# Basic Bacon, Curleys Bacon, and Savory Bacon w/pics



## erain (Jan 21, 2012)

well if you remember my recent sausage thread there were some pork bellies that needed some cure and smoke...


so i decided on 3 recipes and started the cure process on, the first belyl was Ruhlmans basic bacon of which i didnt get a picture of at this stage...

the second i had some Curleys brown sugar cure... 




and the third, a savory bacon recipe with juniper berries, bay leafs, lotsa garlic, etc...

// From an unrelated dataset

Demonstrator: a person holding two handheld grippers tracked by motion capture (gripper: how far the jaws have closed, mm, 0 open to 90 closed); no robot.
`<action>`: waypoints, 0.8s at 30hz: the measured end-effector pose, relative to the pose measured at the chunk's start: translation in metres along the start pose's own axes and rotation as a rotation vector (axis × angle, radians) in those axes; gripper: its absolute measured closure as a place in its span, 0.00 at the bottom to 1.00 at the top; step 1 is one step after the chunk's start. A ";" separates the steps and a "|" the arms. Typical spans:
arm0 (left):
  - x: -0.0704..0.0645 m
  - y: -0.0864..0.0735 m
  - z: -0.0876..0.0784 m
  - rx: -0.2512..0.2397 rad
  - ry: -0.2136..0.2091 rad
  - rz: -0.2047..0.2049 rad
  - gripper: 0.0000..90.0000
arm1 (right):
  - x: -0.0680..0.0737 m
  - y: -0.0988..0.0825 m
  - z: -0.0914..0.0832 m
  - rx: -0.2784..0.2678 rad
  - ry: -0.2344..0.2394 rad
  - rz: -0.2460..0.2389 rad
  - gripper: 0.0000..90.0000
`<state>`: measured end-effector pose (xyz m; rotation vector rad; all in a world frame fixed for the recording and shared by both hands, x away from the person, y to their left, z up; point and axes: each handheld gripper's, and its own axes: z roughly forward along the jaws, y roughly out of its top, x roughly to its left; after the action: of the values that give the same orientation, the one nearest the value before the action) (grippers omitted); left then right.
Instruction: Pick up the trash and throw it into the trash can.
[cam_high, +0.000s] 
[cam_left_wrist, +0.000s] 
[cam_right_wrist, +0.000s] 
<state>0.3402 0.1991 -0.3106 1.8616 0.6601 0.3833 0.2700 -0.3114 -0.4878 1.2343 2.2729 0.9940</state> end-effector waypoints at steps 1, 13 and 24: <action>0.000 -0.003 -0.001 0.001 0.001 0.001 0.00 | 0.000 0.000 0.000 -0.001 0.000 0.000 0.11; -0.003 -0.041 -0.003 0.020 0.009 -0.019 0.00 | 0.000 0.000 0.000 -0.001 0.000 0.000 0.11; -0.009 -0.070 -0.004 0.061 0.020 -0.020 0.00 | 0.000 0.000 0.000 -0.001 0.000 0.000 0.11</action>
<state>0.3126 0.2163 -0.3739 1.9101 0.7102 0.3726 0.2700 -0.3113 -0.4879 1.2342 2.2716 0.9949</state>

i had these bellies all squared and halved as after the curing was done i planned on taking half of each and giving the CBP treatment... so into baggies they went and in cooler in garage. the cooler really was to keep from freezing. as temps in cooler dropped i would then bring inside house and keep in cold roomtill they got around 38 and back in garage. here they are after the curing. the basic,


Curleys,


and the Savory,


So then into the smoker for 4 days using TJ's Amazin Smokers. i used maple dust til i ran out and then finished off with hickory. i used the dust because i wasnt around to ck to make sure the pellets stayed lit. i would start them going in am and when i came home from work i would start them all over again. so was getting smoke aprx half of that. kept the smoker above freezing with small hotplate on low.

the basic...


Curleys...


Savory...


all...


and to the Weston...


the basic, peppered on left...




Curleys...


Savory...




i also discovered something quite by accident, have had some issues in past with the meat having this flap form on the botto as you slice... 

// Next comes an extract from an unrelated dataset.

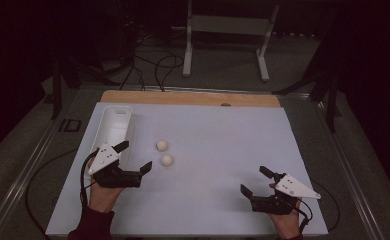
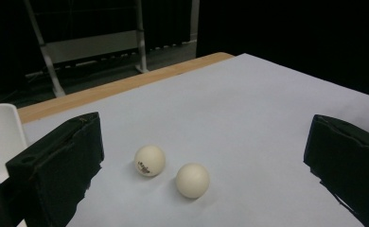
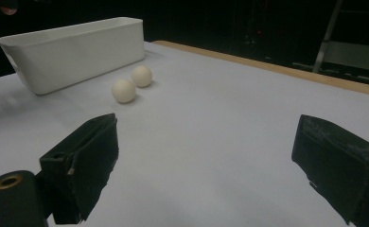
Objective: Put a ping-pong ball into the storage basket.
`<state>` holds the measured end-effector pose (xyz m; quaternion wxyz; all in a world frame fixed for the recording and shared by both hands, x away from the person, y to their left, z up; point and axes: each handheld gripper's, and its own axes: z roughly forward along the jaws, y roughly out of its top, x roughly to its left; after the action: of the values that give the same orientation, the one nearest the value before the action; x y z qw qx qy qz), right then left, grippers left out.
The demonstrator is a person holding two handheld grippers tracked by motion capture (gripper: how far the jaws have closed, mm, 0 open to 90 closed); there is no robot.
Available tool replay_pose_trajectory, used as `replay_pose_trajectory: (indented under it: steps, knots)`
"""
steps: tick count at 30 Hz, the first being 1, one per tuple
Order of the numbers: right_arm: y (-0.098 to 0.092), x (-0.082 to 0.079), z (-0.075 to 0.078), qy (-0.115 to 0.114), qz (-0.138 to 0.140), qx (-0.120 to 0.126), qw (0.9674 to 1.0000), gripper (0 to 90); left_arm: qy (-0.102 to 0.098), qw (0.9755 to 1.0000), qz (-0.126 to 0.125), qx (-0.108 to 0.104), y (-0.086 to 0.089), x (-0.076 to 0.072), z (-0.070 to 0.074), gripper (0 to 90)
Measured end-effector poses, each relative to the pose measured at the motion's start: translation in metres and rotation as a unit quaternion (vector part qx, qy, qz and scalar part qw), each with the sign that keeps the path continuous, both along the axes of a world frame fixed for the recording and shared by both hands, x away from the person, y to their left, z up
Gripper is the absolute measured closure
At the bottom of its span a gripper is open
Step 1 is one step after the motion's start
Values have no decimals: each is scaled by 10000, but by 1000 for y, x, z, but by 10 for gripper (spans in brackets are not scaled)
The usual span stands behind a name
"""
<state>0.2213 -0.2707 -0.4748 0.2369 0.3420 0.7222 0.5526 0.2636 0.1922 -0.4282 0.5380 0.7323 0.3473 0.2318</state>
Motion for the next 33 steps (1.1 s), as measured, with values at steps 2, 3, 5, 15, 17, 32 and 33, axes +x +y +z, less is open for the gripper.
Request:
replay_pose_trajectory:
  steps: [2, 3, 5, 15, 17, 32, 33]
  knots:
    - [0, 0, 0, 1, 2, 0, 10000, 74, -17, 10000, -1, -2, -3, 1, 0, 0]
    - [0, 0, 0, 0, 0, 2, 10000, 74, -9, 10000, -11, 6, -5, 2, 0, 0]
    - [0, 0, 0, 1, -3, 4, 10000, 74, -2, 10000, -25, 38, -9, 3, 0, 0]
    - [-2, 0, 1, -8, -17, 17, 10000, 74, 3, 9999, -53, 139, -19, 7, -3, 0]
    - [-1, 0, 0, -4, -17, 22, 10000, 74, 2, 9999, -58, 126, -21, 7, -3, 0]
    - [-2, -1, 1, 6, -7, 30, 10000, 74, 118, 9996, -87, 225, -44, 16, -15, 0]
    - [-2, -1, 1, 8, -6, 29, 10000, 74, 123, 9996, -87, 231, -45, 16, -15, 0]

always used to flip piece over every 3rd slice or so to keep at minimum. a bad pic, but found out because i had some pieces bigger than my table travel that if you lift leading edge,


and then let it drop down on blade starting the kerf...


end up with real purty slices and no need to flip over, best part once you got it down you could fly though a slab...

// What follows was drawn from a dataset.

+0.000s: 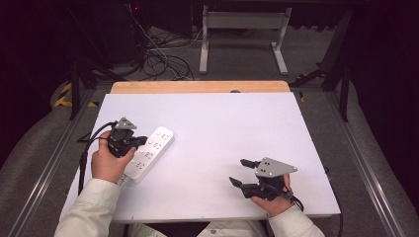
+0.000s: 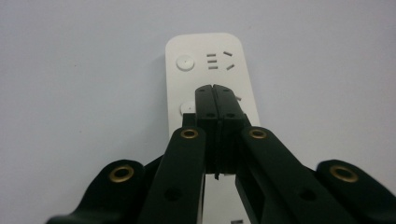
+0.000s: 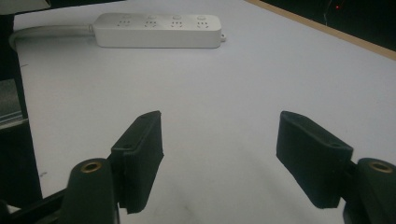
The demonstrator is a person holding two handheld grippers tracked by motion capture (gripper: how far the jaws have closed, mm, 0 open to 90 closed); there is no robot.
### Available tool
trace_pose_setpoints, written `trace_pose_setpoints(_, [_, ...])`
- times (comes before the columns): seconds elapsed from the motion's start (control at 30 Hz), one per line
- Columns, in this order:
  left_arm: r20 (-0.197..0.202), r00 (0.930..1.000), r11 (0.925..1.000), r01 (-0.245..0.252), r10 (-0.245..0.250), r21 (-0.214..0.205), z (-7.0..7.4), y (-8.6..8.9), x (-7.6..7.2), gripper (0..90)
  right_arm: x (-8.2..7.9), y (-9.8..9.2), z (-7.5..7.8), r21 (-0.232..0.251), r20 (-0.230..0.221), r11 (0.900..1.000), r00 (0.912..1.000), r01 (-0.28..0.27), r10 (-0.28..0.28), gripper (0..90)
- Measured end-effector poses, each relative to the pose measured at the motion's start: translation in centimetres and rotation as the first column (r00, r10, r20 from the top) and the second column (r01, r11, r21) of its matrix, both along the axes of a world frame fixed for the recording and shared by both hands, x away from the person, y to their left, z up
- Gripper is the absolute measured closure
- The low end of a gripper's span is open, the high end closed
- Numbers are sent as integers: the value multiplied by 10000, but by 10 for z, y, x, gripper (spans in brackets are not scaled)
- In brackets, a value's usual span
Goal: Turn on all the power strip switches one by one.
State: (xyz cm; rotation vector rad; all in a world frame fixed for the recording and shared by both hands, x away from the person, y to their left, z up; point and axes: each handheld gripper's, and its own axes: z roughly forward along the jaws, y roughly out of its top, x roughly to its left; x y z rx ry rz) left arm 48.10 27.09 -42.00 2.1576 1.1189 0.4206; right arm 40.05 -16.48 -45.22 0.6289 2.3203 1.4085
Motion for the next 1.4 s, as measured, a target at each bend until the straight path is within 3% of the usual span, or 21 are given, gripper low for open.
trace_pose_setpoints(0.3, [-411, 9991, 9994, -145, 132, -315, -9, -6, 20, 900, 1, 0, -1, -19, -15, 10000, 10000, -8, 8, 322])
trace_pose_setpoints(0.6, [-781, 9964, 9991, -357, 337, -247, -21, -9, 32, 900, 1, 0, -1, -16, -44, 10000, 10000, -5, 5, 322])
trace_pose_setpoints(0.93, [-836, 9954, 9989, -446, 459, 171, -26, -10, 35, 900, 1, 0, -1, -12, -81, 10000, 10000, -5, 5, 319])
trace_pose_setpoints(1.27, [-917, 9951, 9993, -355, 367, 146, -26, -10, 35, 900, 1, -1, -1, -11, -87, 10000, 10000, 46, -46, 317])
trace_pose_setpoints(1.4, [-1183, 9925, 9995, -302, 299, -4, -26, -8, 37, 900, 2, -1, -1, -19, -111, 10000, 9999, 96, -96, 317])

gonna vac pac it up and to the freezer. thks for checking in!


----------



## mballi3011 (Jan 21, 2012)

Now thats a good looking bacon you have there Erain. Now I have to get moving doing some more myself.


----------



## alblancher (Jan 21, 2012)

Looks like a professional job,  Great looking bacon   thanks for the Qview


----------



## big casino (Jan 21, 2012)




----------



## DanMcG (Jan 21, 2012)

Looks Great E!!!!

I bet the smoking then letting it rest before smoking again will make it even better then one long smoke.

Thanks for the slicing tip on the flap, I hate that flap.


----------



## bluebombersfan (Jan 21, 2012)

Nice job!! I am almost out of bacon going to have to get busy!!


----------



## erain (Jan 21, 2012)

DanMcG said:


> Looks Great E!!!!
> I bet the smoking then letting it rest before smoking again will make it even better then one long smoke.
> Thanks for the slicing tip on the flap, I hate that flap.



i dont know for sure but the thought crossed my mind to while it was going on. i remember my dad telling me about how they used to smoke the bacon and ham in the old days. they had these big smoke houses built outta cement and rock. but every morning they would light a fire in a corner and then get some smoking wood on it and let it go as long as it lasted, they wouldnt worry about it till the next am when they would start all over again. thks Dan


----------



## desertlites (Jan 21, 2012)

Drool!! fine job buddy.


----------



## sausageboy (Jan 21, 2012)

Good looking bacon!!!!

:sausage:


----------



## graystratcat (Jan 21, 2012)

Awesome job and that is definitely some fine looking product!


----------



## erain (Jan 21, 2012)

desertlites said:


> Drool!! fine job buddy.



well Bob... you may as well take a bow on this. twas you that got me goin down this road!


----------



## sprky (Jan 21, 2012)

very nice color


----------



## teeznuts (Jan 22, 2012)

Looks great! I've never heard of Curley's but I think I'd love it. Your savory mix looks amazing! Care to share the recipe?


----------



## SmokinAl (Jan 22, 2012)

Man that's some great looking bacon!

Have to try your trick the next time I slice bacon!


----------